■ About this exercise
Transcribe exactly the span of lines that begins the records and ends with the line holding "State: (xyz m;", both boundary lines included.

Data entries
Start of Block

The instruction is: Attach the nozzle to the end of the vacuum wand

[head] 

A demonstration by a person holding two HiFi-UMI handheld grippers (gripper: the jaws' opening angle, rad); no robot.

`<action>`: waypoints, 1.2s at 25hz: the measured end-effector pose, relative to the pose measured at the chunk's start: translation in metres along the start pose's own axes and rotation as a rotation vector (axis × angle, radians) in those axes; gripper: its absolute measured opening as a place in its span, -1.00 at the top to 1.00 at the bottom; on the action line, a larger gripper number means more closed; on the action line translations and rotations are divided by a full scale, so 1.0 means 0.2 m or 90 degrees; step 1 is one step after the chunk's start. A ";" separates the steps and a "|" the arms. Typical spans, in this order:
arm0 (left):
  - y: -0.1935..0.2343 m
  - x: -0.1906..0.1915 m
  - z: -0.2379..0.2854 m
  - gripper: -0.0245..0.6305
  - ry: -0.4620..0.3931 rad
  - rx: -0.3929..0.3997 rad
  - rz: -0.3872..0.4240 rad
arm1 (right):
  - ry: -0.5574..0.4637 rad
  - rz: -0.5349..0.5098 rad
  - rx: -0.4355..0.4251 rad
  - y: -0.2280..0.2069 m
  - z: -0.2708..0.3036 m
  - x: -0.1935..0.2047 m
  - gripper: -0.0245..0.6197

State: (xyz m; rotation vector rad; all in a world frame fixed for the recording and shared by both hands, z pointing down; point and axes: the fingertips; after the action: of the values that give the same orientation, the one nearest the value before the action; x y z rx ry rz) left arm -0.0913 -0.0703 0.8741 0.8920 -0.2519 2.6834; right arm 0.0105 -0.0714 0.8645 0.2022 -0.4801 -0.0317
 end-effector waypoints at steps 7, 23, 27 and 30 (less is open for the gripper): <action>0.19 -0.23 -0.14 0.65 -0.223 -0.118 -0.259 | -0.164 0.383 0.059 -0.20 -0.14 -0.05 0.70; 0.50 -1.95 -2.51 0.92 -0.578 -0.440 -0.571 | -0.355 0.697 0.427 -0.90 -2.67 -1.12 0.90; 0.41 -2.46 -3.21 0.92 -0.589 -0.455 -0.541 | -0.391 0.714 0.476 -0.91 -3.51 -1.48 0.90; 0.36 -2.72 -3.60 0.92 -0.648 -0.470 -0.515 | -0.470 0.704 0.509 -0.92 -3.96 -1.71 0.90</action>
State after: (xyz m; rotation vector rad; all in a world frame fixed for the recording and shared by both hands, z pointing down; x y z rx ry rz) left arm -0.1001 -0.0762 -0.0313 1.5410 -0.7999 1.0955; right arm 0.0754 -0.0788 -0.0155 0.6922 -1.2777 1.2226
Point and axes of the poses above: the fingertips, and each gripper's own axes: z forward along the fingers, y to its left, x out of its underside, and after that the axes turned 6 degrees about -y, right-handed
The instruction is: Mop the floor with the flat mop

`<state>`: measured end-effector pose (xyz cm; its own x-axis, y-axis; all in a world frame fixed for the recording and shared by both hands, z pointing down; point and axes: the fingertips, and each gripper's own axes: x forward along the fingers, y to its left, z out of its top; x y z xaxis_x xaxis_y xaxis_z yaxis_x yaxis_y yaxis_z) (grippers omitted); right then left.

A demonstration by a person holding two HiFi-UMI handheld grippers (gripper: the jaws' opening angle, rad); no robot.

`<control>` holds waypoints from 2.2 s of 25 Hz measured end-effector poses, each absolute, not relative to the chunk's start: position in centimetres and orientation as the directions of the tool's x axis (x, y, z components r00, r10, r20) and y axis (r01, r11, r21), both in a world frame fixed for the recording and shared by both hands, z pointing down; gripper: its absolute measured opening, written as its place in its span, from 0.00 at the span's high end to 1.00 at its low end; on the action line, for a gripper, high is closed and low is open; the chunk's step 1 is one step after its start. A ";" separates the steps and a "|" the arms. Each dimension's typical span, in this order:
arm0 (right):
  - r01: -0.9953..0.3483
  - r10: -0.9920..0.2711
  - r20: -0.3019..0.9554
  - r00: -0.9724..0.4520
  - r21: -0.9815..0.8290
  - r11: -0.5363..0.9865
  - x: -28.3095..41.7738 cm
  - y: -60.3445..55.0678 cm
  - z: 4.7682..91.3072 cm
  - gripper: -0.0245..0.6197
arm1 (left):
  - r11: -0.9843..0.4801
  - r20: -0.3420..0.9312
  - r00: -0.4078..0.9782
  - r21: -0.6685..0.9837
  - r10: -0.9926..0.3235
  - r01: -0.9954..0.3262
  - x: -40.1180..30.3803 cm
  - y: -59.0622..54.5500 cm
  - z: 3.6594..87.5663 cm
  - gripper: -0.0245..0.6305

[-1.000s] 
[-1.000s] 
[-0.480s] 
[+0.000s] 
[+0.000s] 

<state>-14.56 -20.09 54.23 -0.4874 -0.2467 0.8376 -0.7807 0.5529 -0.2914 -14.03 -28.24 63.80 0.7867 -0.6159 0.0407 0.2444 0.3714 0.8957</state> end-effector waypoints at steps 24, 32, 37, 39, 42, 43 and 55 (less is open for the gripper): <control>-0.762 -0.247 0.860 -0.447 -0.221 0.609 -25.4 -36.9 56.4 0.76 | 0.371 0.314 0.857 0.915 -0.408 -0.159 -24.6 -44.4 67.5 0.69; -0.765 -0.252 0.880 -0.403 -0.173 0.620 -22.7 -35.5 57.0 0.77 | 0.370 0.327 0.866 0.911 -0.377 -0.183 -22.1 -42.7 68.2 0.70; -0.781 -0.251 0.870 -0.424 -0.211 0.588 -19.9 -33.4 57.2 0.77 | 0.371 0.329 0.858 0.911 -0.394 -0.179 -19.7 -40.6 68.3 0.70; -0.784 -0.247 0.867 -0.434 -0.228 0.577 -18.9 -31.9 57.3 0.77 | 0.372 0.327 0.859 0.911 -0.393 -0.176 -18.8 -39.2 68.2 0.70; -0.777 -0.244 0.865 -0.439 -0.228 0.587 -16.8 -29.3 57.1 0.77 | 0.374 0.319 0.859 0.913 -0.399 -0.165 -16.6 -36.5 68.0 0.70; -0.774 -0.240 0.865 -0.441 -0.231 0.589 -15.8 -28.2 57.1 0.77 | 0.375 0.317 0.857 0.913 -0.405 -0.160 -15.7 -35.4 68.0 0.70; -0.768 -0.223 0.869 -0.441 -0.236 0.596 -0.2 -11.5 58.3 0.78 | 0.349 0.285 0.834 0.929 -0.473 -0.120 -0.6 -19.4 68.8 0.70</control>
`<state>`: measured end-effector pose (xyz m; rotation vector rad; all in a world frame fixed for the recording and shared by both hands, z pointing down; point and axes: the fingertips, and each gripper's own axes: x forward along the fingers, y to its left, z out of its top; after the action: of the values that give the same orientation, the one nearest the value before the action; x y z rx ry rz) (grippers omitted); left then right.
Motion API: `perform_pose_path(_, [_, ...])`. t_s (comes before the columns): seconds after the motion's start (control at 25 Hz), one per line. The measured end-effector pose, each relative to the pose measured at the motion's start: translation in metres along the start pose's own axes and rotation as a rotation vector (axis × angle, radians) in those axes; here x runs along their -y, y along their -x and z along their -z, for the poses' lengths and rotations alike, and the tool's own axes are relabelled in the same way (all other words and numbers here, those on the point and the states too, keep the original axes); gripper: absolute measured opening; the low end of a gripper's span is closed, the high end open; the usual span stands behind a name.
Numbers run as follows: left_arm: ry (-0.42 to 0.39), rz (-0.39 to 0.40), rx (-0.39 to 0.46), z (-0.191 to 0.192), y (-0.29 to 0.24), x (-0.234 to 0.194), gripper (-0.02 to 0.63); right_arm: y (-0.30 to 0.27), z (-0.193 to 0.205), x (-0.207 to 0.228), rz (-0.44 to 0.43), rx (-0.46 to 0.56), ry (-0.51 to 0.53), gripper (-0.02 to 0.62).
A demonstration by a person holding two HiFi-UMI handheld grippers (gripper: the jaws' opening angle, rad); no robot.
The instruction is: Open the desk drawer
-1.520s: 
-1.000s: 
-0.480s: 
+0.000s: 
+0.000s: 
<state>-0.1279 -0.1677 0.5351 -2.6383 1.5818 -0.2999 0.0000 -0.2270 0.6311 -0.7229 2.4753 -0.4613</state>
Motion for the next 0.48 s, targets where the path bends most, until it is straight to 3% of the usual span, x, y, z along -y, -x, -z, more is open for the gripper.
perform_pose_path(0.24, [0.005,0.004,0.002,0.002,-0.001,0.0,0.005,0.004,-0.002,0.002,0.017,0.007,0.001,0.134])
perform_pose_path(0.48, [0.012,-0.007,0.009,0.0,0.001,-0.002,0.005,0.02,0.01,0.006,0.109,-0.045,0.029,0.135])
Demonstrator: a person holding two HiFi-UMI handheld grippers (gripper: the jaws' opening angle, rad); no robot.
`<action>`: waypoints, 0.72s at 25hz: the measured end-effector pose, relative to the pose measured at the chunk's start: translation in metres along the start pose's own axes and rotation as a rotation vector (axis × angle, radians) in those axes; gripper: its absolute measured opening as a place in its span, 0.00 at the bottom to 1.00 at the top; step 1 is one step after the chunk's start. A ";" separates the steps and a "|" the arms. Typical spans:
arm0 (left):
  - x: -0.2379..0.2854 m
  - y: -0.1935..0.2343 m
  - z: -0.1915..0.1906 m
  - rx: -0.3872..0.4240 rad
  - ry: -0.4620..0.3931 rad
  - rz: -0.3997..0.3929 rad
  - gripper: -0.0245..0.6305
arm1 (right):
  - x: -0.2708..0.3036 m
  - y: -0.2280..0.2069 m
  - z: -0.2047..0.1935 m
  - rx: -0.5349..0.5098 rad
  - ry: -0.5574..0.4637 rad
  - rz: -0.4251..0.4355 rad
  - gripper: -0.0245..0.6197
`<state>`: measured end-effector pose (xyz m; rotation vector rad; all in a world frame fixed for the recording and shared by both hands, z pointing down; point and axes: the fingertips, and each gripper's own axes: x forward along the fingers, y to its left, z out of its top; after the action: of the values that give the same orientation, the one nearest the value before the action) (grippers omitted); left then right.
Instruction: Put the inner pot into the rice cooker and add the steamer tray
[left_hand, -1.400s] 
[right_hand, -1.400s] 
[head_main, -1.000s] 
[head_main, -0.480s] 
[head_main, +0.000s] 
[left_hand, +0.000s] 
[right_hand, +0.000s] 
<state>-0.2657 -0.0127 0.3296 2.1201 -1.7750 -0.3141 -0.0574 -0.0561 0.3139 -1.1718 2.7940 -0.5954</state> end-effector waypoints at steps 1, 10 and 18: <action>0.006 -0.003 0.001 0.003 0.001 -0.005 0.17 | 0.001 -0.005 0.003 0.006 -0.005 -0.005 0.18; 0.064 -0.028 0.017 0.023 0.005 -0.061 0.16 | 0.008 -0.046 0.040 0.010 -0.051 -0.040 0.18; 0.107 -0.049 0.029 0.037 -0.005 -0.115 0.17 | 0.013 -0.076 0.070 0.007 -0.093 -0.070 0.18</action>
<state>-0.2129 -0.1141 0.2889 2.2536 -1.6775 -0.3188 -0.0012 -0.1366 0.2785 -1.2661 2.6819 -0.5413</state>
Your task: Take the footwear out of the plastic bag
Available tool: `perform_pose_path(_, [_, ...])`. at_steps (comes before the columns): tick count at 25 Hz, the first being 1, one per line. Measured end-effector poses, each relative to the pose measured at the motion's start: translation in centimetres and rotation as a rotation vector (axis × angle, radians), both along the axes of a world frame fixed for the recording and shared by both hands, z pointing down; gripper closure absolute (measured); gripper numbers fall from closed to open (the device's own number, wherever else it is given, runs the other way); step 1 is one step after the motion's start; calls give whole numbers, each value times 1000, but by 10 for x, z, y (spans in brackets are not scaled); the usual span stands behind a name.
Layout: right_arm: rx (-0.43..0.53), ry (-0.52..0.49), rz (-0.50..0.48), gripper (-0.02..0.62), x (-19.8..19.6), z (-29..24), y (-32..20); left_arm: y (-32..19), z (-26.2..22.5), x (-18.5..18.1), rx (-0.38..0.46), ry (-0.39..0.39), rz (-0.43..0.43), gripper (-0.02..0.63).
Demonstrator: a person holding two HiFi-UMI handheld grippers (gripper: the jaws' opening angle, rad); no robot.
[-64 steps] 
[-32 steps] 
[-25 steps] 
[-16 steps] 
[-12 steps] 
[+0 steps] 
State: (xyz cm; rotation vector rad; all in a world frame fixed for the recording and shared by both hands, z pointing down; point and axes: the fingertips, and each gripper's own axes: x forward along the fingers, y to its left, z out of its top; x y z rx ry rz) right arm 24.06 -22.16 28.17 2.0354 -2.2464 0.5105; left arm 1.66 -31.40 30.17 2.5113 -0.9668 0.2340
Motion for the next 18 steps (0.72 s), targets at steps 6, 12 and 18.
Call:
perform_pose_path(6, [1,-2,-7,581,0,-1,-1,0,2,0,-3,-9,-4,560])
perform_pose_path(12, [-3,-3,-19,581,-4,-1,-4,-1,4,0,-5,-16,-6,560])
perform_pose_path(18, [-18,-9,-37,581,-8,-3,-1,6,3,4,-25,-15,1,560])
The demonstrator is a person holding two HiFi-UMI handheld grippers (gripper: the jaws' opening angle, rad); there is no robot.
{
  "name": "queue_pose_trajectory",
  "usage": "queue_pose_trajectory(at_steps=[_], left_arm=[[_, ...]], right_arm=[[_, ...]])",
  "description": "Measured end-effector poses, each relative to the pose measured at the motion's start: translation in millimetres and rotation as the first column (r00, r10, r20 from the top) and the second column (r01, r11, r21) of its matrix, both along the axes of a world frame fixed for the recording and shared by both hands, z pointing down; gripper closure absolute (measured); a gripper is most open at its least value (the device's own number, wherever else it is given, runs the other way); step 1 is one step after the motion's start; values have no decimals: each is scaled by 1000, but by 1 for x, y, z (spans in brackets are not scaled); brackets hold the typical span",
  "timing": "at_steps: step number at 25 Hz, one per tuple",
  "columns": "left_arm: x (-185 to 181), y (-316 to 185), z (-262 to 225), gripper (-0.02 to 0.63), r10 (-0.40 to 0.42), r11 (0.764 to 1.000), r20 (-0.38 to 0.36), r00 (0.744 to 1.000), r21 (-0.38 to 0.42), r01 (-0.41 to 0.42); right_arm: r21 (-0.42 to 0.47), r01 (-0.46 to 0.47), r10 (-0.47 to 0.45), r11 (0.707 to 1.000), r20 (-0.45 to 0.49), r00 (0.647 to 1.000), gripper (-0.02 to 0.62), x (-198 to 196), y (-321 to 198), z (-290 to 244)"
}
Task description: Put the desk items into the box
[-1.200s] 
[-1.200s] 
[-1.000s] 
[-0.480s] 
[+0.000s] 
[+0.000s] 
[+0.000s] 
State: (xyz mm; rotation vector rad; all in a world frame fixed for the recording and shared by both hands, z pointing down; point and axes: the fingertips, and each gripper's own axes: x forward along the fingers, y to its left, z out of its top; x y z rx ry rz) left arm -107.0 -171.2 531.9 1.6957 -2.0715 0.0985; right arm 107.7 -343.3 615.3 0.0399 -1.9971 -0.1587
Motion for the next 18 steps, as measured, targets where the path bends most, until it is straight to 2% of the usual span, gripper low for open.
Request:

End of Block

■ Exercise response
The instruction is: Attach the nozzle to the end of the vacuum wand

[head] 

A demonstration by a person holding two HiFi-UMI handheld grippers (gripper: the jaws' opening angle, rad); no robot.

`<action>`: waypoints, 1.2s at 25hz: the measured end-effector pose, relative to the pose measured at the chunk's start: translation in metres along the start pose's own axes and rotation as a rotation vector (axis × angle, radians) in those axes; gripper: its absolute measured opening as a place in its span, -1.00 at the top to 1.00 at the bottom; on the action line, a larger gripper number means more closed; on the action line translations and rotations are divided by a full scale, so 1.0 means 0.2 m or 90 degrees; step 1 is one step after the chunk's start. A ";" separates the steps and a "|" the arms. Typical spans, in this order:
arm0 (left):
  - y: -0.1935..0.2343 m
  - x: -0.1906..0.1915 m
  - z: -0.2379..0.2854 m
  - gripper: -0.0245..0.6305
  - ry: -0.4620..0.3931 rad
  - rx: -0.3929..0.3997 rad
  - rz: -0.3872..0.4240 rad
arm1 (right):
  - ry: -0.5574..0.4637 rad
  - rz: -0.5349..0.5098 rad
  - rx: -0.4355..0.4251 rad
  - y: -0.2280..0.2069 m
  - z: -0.2708..0.3036 m
  - x: -0.1935..0.2047 m
  - gripper: -0.0245..0.6197

State: (xyz m; rotation vector rad; all in a world frame fixed for the recording and shared by both hands, z pointing down; point and axes: the fingertips; after the action: of the values that give the same orientation, the one nearest the value before the action; x y z rx ry rz) left arm -0.0913 -0.0703 0.8741 0.8920 -0.2519 2.6834; right arm 0.0105 -0.0714 0.8645 0.2022 -0.4801 -0.0317

With this, the exercise is finished.